Consider classical electron orbit with radius 53pm (picometers) that has a magnetic moment equal to 2μB (the Bohr magneton). What is the current of that orbiting electron in A?
To determine the current of the orbiting electron, we need to use the equation relating magnetic moment to current and the radius of the orbit.
The equation is:
magnetic moment (μ) = (current (I) * Area (A) * number of turns (N)) / 2
Here, the number of turns (N) is 1 since we are considering a single electron and the area (A) is the area of the circular orbit, which can be calculated using the formula for the area of a circle: A = π * r^2, where r is the radius of the orbit.

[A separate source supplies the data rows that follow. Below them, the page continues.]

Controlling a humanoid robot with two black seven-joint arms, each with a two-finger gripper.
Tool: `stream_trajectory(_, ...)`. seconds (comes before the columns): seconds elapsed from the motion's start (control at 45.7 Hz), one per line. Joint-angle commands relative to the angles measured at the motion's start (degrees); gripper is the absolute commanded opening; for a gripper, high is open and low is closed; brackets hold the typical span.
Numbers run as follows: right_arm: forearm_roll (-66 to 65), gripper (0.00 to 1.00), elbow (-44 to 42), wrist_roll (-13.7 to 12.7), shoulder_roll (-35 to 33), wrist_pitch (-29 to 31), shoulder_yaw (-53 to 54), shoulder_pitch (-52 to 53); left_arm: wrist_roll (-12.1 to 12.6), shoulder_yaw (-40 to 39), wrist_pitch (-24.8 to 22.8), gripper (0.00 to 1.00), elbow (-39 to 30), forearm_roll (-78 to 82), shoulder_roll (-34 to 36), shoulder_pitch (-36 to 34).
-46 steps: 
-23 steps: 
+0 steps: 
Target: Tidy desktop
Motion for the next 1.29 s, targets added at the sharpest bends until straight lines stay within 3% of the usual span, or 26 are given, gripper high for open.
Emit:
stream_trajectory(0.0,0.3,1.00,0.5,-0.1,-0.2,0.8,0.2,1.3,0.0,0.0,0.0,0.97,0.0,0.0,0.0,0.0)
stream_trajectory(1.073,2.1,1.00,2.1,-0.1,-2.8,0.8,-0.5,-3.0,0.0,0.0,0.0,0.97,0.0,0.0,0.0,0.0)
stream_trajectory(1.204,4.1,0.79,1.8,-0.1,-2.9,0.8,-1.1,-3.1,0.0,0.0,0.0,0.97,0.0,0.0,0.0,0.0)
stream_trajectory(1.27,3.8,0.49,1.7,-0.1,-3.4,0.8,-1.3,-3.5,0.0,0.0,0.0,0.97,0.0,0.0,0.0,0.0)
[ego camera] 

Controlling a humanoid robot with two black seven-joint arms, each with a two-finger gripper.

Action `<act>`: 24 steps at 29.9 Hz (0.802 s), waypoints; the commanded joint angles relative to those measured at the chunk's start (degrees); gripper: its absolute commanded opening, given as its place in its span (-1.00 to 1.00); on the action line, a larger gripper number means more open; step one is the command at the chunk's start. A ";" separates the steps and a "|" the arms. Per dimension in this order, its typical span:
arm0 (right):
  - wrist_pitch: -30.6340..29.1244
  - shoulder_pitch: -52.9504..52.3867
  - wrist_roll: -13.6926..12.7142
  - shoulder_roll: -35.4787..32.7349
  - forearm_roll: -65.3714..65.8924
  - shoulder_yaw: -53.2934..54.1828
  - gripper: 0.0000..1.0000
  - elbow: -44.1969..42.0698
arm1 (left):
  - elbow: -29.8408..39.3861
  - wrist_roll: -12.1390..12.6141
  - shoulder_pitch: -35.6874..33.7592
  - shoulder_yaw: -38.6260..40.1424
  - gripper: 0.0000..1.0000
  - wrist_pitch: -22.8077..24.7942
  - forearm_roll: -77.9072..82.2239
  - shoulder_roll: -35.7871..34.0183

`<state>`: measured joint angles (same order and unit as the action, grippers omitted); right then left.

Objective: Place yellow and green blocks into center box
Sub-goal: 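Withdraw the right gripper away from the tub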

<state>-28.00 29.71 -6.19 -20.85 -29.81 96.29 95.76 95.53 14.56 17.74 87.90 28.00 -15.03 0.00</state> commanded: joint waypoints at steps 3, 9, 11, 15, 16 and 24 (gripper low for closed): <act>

Let's plug in the values and solve for the current (I):
Given:
magnetic moment (μ) = 2μB (Bohr magneton)
radius (r) = 53 pm (picometers) = 53 * 10^-12 meters
We need to convert the radius to meters to have consistent units with the equation. So, 53 pm = 53 * 10^-12 meters.
Using the formula for the area of a circle: A = π * r^2, we get:
A = π * (53 * 10^-12)^2
Next, we rearrange the equation for current (I):
I = (2 * μ * 2) / (A * N)
Now, substitute the given values into the equation:
I = (2 * 2μB) / (π * (53 * 10^-12)^2 * 1)
Finally, calculate the current (I) using the provided values.